Department of Urology, The First Affiliated Hospital of Anhui Medical University, Institute of Urology, Anhui Medical University and Anhui Province Key Laboratory of Genitourinary Diseases, Anhui Medical University, Hefei, Anhui, 230022, PR China.
Nanobio Laboratory, Institute of Life Sciences, School of Medicine, South China University of Technology, Guangzhou, Guangdong, 510641, PR China; School of Life Sciences and Medical Center, Hefei National Laboratory for Physical Sciences at the Microscale, University of Science and Technology of China, Hefei, Anhui, 230027, PR China.

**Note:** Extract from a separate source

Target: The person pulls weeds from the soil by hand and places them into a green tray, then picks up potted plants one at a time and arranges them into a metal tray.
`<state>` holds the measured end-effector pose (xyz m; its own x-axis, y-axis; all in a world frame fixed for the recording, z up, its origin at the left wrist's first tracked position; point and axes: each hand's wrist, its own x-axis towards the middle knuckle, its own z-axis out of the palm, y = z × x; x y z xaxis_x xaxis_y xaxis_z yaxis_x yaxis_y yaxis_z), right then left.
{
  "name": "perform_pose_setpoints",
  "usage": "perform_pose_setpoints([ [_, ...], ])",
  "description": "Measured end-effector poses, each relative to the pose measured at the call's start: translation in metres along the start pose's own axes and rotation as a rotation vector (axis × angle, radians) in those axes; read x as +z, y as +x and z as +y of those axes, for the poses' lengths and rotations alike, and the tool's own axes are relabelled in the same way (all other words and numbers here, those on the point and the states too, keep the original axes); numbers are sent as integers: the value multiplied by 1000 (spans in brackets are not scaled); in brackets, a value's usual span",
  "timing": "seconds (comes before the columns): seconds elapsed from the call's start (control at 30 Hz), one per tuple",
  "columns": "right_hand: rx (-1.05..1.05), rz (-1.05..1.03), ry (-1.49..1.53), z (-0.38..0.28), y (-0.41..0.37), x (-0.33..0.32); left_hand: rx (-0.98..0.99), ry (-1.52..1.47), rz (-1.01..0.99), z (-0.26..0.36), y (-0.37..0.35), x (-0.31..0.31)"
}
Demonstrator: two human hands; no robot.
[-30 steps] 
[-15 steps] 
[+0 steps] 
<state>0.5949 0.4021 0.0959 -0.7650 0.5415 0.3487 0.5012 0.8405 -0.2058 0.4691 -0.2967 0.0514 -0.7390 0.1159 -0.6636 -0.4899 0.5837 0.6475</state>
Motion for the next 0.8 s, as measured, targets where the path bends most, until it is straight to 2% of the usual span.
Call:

Biomaterials. 2019 Sep;216:119248. doi: 10.1016/j.biomaterials.2019.119248. Epub 2019 Jun 7.
Neurodegenerative disorders such as Huntington's disease (HD) are fundamentally caused by accumulation of misfolded aggregate-prone proteins. Previous investigations have shown that these toxic protein aggregates could be degraded through autophagy induced by small molecules as well as by nanomaterials. However, whether engineered nanomaterials have the capacity to degrade these protein aggregates via the ubiquitin-proteasome system (UPS), the other major pathway for intracellular protein turnover, was unknown. Herein, we have synthesized biocompatible MnFeO nanoparticles (NPs) and demonstrated their unique effect in accelerating the clearance of mutant huntingtin (Htt) protein exhibiting 74 glutamine repeats [Htt(Q74)]. UPS, rather than autophagy, was responsible for the efficient Htt(Q74) degradation facilitated by MnFeO NPs. Meanwhile, we demonstrated that MnFeO NPs enhanced K48-linked ubiquitination of GFP-Htt(Q74). Moreover, ubiqinlin-1, but not p62/SQSTM1, served as the ubiquitin receptor that mediated the enhanced degradation of Htt(Q74) by MnFeO NPs. Our findings may have implications for developing novel nanomedicine for the therapy of HD and other polyglutamine expansion diseases.
神经退行性疾病,如亨廷顿病(HD),其根本原因是错误折叠的易于聚集的蛋白质的积累。先前的研究表明,这些毒性蛋白聚集体可以通过小分子以及纳米材料诱导的自噬来降解。然而,工程纳米材料是否有能力通过泛素-蛋白酶体系统(UPS)降解这些蛋白聚集体,UPS 是细胞内蛋白周转的另一个主要途径,这一点尚不清楚。在此,我们合成了具有生物相容性的 MnFeO 纳米颗粒(NPs),并证明了它们在加速清除具有 74 个谷氨酰胺重复的突变亨廷顿蛋白(Htt)[Htt(Q74)]方面的独特作用。UPS 而不是自噬,负责 MnFeO NPs 促进 Htt(Q74)的有效降解。同时,我们证明 MnFeO NPs 增强了 GFP-Htt(Q74)的 K48 连接泛素化。此外,泛素结合酶 1(ubiqilin-1)而不是 p62/SQSTM1 作为泛素受体,介导了 MnFeO NPs 增强 Htt(Q74)的降解。我们的发现可能对开发用于治疗 HD 和其他多谷氨酰胺扩展疾病的新型纳米医学具有重要意义。